◆ WORK TO BE COMPLETED
Using the listing below, retype exactly the lines starting at the one with "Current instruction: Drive" and ending at the one with "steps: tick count", and include both.
┏━━
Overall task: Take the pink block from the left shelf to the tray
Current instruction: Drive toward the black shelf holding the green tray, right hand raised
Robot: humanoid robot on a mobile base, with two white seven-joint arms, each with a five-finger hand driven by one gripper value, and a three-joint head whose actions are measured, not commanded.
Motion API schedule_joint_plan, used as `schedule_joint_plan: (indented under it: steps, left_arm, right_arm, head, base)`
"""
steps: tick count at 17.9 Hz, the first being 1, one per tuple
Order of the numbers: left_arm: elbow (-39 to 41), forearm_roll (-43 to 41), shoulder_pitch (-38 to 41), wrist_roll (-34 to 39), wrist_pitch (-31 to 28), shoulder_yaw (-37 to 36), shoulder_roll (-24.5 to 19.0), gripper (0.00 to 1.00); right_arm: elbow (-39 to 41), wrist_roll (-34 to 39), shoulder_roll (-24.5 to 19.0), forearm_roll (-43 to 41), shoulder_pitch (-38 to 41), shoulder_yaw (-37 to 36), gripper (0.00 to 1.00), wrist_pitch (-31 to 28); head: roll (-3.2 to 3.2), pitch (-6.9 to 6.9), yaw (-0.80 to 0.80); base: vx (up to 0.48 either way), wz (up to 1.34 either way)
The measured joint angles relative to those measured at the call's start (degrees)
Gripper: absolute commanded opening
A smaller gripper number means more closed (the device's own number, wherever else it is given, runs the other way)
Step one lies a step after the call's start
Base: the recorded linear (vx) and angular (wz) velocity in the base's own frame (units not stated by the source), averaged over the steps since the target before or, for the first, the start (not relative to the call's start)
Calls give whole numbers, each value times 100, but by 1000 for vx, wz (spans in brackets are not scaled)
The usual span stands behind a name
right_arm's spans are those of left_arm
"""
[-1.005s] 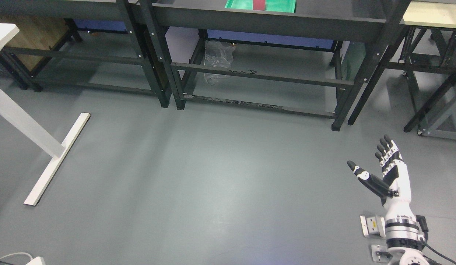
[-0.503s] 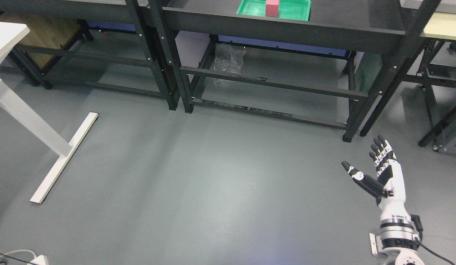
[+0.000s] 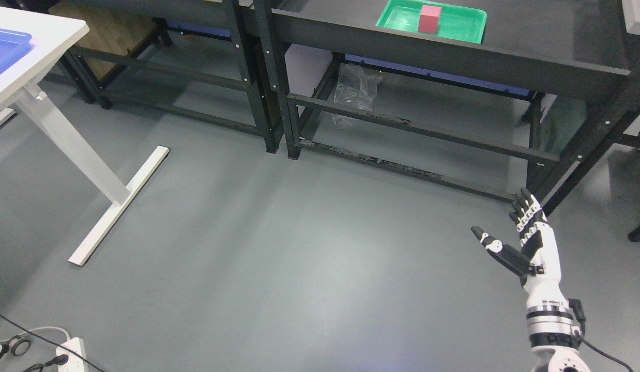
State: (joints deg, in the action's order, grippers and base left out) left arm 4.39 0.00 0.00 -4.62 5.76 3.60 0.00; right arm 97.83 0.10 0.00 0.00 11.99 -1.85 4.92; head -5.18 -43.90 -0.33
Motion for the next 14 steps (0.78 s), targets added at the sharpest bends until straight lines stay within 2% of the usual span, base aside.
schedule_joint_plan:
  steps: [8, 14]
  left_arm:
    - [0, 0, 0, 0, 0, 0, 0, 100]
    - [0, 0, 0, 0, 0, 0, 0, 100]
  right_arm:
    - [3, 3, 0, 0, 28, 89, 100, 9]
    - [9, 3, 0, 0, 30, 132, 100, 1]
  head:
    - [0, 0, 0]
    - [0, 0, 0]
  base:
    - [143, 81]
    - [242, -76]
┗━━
◆ RESPONSE BELOW
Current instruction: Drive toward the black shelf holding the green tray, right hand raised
Robot: humanoid robot on a mobile base, with two white seven-joint arms, each with a five-finger hand driven by one gripper value, and a three-joint head whose actions are measured, not commanded.
Motion API schedule_joint_plan, used as `schedule_joint_plan: (indented under it: steps, left_arm, right_arm, head, base)`
"""
steps: tick count at 17.9 Hz, the first being 1, one per tuple

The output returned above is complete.